1880–1945

          A par­tir de 1880, après les grandes “con­quêtes du désert” qui ont pra­tique­ment éradiqué toute trace de pop­u­la­tion indigène à la sur­face du ter­ri­toire, com­mence une longue péri­ode de forte immi­gra­tion, qui va voir la pop­u­la­tion argen­tine mul­ti­pliée par 4 entre 1870 et 1910. Ce grand et rapi­de bras­sage de pop­u­la­tion va mod­i­fi­er en pro­fondeur les struc­tures sociales, économiques et poli­tiques du pays. Les immi­grés arrivent avec leurs rêves, leurs besoins, leurs cul­tures, et pour beau­coup, une cer­taine con­science poli­tique.

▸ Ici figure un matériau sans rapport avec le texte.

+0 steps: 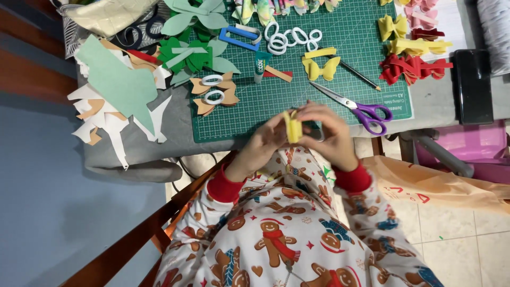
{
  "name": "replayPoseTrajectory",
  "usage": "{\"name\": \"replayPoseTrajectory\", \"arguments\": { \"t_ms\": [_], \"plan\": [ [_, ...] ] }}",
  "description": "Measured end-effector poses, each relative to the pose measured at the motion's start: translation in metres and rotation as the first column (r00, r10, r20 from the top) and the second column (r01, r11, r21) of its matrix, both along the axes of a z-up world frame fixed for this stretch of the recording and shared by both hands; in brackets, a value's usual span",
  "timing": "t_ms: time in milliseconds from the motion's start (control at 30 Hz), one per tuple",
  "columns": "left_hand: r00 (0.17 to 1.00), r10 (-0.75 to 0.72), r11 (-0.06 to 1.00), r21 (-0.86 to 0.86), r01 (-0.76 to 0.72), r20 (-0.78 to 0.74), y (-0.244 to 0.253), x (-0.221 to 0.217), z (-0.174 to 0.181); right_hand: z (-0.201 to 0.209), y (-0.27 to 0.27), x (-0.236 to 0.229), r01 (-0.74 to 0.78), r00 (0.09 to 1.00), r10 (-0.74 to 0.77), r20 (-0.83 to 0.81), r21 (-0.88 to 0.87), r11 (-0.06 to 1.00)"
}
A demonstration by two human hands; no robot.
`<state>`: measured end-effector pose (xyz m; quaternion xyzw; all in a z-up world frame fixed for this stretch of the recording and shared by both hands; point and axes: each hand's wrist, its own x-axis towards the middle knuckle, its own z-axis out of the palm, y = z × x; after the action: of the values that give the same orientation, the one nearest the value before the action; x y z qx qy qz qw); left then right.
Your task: Assembling small leather or fabric accessories like bows and butterflies using glue.
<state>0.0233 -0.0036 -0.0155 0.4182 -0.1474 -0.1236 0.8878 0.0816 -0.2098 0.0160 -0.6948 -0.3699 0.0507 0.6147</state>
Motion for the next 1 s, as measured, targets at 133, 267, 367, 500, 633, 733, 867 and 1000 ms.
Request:
{"name": "replayPoseTrajectory", "arguments": {
  "t_ms": [133, 267, 367, 500, 633, 733, 867, 1000],
  "plan": [
    [0.991, -0.012, 1.0, -0.021, 0.009, -0.136, 0.013, -0.006, -0.014, 0.01, 0.016, -0.015, 0.101, 0.979, -0.087, 0.185, -0.068, 0.993],
    [0.96, 0.273, 0.908, 0.345, -0.238, -0.056, 0.025, -0.008, 0.002, 0.033, 0.019, -0.012, 0.063, 0.998, -0.062, -0.004, 0.058, 0.996],
    [0.896, 0.432, 0.741, 0.524, -0.42, 0.107, 0.026, -0.006, 0.023, 0.035, 0.014, -0.005, 0.096, 0.992, -0.09, 0.09, -0.067, 0.993],
    [0.804, 0.537, 0.545, 0.622, -0.561, 0.254, 0.022, 0.0, 0.04, 0.05, 0.019, 0.003, 0.17, 0.957, -0.087, 0.277, -0.291, 0.942],
    [0.791, 0.549, 0.452, 0.701, -0.552, 0.269, 0.019, -0.002, 0.038, 0.054, 0.031, 0.004, 0.172, 0.95, -0.064, 0.306, -0.342, 0.924],
    [0.71, 0.39, 0.044, 0.759, -0.65, 0.586, 0.019, -0.005, 0.035, 0.037, 0.026, 0.011, 0.211, 0.941, -0.092, 0.325, -0.351, 0.912],
    [0.669, 0.27, -0.252, 0.722, -0.645, 0.692, 0.03, 0.002, 0.037, 0.036, 0.029, 0.024, 0.205, 0.954, -0.11, 0.279, -0.339, 0.918],
    [0.501, 0.241, -0.393, 0.556, -0.732, 0.831, 0.041, 0.018, 0.057, 0.045, 0.032, 0.029, 0.165, 0.973, -0.093, 0.209, -0.359, 0.919]
  ]
}}
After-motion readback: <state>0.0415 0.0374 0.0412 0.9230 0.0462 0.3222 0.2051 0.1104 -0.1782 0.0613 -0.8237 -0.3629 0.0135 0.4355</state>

Peu à peu, les con­ser­va­teurs, qui rég­naient sans partage pra­tique­ment depuis la créa­tion de la République, vont devoir faire de la place à d’autres mou­ve­ments poli­tiques plus en phase avec l’évo­lu­tion du pays tout entier. De nou­veaux par­tis, incon­nus jusqu’alors, appa­rais­sent. C’est ain­si que, peu à peu, l’Ar­gen­tine entre dans le con­cert des nations démoc­ra­tiques. La fraude élec­torale, qui jusque là per­me­t­tait au Par­ti Auton­o­miste Nation­al de se per­pétuer au pou­voir, est enfin com­bat­tue. Le suf­frage devient uni­versel, l’al­ter­nance poli­tique devient la règle. Cela n’i­ra pas sans soubre­sauts, sans luttes frat­ri­cides ni tragédies, et la péri­ode engen­dr­era égale­ment le pre­mier coup d’é­tat mil­i­taire d’une hélas longue série de 1930 à 1983. Une péri­ode trou­ble, dif­fi­cile, où la nation entière per­dra en quié­tude ce qu’elle gag­n­era en matu­rité poli­tique et sociale.